DATA:
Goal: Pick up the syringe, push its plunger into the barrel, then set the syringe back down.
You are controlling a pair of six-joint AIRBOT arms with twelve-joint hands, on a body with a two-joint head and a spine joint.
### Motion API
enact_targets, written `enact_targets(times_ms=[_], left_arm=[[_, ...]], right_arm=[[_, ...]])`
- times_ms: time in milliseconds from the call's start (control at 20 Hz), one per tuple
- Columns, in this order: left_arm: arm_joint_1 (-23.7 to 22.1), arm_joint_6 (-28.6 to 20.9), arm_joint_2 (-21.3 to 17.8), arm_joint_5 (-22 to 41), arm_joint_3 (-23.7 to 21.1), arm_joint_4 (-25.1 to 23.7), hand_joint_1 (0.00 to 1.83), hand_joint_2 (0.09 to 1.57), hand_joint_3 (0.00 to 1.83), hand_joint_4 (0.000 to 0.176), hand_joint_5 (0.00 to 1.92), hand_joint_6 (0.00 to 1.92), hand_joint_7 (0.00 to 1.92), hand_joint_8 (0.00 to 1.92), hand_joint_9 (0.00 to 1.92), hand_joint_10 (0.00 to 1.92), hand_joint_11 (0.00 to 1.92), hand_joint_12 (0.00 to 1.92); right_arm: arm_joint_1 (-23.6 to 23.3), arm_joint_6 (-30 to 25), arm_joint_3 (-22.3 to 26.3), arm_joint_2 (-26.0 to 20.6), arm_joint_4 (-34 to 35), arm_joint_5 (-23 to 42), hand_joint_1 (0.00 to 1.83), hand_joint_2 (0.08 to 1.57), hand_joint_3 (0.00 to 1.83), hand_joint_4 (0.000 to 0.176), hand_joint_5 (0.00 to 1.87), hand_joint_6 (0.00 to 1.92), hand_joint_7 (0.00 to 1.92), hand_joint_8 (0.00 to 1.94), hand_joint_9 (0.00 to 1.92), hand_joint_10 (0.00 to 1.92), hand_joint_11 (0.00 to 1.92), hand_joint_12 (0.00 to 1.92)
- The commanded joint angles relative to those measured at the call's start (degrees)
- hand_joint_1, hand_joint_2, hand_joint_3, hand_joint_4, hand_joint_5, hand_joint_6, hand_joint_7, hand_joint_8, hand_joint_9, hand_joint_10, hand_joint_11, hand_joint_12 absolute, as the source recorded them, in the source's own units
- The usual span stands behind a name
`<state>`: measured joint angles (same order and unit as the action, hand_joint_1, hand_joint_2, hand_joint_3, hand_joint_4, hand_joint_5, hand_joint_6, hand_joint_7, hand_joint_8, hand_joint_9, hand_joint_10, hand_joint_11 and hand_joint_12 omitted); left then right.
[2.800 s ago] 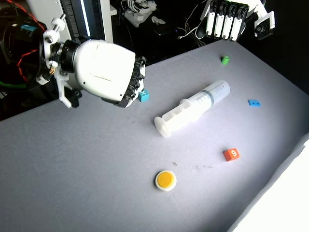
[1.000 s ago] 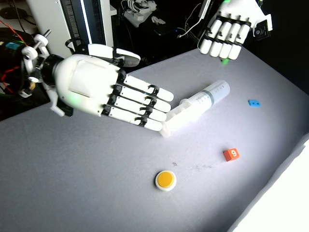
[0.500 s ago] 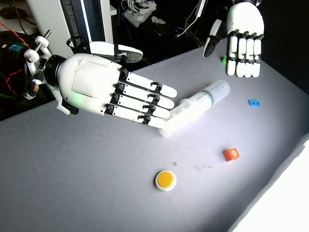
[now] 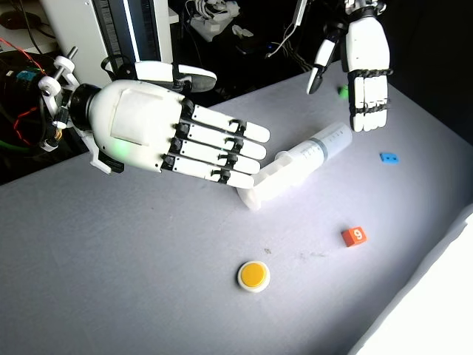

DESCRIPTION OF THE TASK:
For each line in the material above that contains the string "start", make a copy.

EXERCISE RESULT:
- times_ms: time in milliseconds from the call's start (control at 20 Hz), one per tuple
- The commanded joint angles relative to those measured at the call's start (degrees)

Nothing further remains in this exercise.